Given Courage's extreme reactions to ropes/hoses (DO NOT LIKE) and hearty respect for electric fence (won't step over a single strand 1' off the ground), I figured this would be another failed experiment where I might get some good NOPE pictures but would achieve nothing useful.
Bodywork lady walked into his stall with the weird heavy popping droid suitcase hose thingy. I was SHOCKED that Courage gave it minor side eye, then was 100% ok without even moving his feet.
And then I was completely floored.
Not only did he like the treatment (I'd already tried it on myself--feels weird, doesn't hurt, did feel good after), he literally dropped his head below his poll and completely relaxed his entire body. Apparently, the machine/hose combo uses electro-magnetic pulses to essentially give a deep tissue massage. I don't know how I feel about any of those words in particular, but the change in Courage was remarkable.

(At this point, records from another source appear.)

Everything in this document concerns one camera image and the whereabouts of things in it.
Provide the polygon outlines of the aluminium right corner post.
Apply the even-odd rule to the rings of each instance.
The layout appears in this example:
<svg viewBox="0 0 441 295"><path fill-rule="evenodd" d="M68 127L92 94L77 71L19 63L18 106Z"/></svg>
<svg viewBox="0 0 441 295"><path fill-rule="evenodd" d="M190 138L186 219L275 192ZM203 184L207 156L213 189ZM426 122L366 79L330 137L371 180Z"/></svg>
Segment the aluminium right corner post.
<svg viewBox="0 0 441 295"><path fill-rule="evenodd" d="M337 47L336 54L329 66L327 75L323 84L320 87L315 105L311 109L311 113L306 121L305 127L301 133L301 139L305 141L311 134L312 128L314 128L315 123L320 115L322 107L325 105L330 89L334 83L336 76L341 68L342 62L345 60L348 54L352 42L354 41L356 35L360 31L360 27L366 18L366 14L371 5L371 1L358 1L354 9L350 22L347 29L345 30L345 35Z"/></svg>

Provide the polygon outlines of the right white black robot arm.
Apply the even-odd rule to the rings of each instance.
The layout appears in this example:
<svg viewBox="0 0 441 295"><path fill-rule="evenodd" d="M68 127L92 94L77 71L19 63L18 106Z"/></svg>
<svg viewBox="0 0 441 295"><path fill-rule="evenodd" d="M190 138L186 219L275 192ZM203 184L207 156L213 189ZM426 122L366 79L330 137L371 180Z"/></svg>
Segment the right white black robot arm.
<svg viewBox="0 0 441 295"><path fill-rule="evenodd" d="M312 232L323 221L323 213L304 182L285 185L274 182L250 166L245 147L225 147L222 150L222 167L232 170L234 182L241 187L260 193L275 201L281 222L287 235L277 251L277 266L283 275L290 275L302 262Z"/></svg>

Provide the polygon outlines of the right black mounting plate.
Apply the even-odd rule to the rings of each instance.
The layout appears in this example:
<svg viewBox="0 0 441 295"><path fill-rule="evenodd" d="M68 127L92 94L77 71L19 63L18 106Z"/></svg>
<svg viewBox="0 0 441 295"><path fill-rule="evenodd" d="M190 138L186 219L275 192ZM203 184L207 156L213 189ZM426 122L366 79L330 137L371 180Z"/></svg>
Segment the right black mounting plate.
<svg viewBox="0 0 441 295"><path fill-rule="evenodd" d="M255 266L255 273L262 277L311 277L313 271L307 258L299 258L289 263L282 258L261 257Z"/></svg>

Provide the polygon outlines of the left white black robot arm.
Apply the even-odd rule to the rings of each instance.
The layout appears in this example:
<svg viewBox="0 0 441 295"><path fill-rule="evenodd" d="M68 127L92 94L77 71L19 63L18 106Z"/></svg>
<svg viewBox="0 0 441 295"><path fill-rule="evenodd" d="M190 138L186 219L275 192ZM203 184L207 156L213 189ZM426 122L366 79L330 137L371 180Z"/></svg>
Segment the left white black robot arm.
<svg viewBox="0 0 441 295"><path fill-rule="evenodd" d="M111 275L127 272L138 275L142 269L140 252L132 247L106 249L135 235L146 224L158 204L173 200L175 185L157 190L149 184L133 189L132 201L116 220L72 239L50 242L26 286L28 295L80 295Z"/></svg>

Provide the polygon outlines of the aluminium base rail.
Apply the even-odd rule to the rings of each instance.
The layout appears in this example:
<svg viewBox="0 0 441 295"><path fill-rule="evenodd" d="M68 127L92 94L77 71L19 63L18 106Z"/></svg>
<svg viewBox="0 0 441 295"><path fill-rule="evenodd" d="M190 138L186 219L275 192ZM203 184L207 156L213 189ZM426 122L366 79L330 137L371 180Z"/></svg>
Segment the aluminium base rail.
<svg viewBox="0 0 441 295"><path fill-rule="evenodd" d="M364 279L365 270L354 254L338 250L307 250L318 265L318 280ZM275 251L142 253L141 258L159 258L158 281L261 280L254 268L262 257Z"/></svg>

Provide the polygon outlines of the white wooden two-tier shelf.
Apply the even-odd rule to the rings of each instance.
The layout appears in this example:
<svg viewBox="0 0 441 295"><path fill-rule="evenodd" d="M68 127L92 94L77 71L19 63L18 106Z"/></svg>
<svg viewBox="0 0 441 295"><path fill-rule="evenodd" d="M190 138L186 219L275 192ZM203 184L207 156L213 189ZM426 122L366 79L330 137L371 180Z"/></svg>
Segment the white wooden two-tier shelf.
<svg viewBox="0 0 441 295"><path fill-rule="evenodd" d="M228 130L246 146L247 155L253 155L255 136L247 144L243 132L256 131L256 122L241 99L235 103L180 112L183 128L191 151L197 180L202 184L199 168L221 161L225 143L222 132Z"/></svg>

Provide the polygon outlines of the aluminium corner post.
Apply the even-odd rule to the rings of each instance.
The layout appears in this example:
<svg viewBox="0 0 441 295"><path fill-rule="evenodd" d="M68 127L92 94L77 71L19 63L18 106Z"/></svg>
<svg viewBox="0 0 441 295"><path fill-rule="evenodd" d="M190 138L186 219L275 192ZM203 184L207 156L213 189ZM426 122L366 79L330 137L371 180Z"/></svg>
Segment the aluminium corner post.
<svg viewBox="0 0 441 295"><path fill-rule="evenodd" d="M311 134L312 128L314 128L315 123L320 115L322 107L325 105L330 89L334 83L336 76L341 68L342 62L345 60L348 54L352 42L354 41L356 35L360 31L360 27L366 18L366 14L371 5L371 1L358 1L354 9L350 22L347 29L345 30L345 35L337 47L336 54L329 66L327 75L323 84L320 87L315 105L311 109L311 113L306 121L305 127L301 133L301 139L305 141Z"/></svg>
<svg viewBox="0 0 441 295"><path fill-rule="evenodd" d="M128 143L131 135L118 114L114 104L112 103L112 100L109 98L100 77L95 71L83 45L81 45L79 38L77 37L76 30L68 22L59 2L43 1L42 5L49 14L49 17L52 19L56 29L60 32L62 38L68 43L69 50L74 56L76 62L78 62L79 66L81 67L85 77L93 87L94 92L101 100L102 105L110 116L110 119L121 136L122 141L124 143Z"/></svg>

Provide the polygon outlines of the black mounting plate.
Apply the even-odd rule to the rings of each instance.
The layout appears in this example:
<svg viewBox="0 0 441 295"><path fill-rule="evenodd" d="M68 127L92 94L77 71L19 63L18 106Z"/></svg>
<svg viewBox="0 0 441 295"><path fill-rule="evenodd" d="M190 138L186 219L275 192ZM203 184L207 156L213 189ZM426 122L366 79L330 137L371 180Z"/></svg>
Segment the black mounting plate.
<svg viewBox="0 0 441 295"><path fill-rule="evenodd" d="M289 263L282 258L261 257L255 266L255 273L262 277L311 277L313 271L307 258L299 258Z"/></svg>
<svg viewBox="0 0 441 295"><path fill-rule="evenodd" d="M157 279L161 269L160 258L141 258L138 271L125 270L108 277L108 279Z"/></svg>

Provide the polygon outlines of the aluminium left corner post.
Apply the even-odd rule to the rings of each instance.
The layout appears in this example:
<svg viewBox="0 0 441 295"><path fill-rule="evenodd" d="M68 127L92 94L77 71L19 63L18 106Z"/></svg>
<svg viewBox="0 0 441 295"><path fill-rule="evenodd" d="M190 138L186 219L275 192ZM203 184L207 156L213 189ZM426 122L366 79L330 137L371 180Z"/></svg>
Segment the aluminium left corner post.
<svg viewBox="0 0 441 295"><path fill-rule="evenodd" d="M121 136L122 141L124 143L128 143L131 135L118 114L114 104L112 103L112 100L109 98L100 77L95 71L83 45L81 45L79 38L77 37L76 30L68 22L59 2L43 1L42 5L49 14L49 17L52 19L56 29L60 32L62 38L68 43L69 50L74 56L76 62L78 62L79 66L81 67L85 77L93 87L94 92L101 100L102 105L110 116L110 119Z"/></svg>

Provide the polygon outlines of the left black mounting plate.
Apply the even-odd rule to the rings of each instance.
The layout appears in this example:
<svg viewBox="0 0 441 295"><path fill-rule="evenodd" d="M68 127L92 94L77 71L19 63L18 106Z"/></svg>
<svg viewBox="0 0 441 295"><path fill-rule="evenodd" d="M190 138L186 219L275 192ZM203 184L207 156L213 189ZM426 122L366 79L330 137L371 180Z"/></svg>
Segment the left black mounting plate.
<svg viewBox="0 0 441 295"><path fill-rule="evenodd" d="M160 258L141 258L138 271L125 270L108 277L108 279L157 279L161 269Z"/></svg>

This is the horse who leaps around, rears, paws the air, bolts away, and generally has a meltdown in his overreactions to pain when we do bodywork. He relaxes afterwards when he feels better, but it's borderline dangerous (at best) for myself or our practitioner and I never feel comfortable asking someone to hold him for me.
After a nice long session with the Magna Wave, Courage stood there like a sleepy old school horse, eyes closed, ears floppy, poll below his withers, and was completely passive and cooperative for the entire length of the adjustment.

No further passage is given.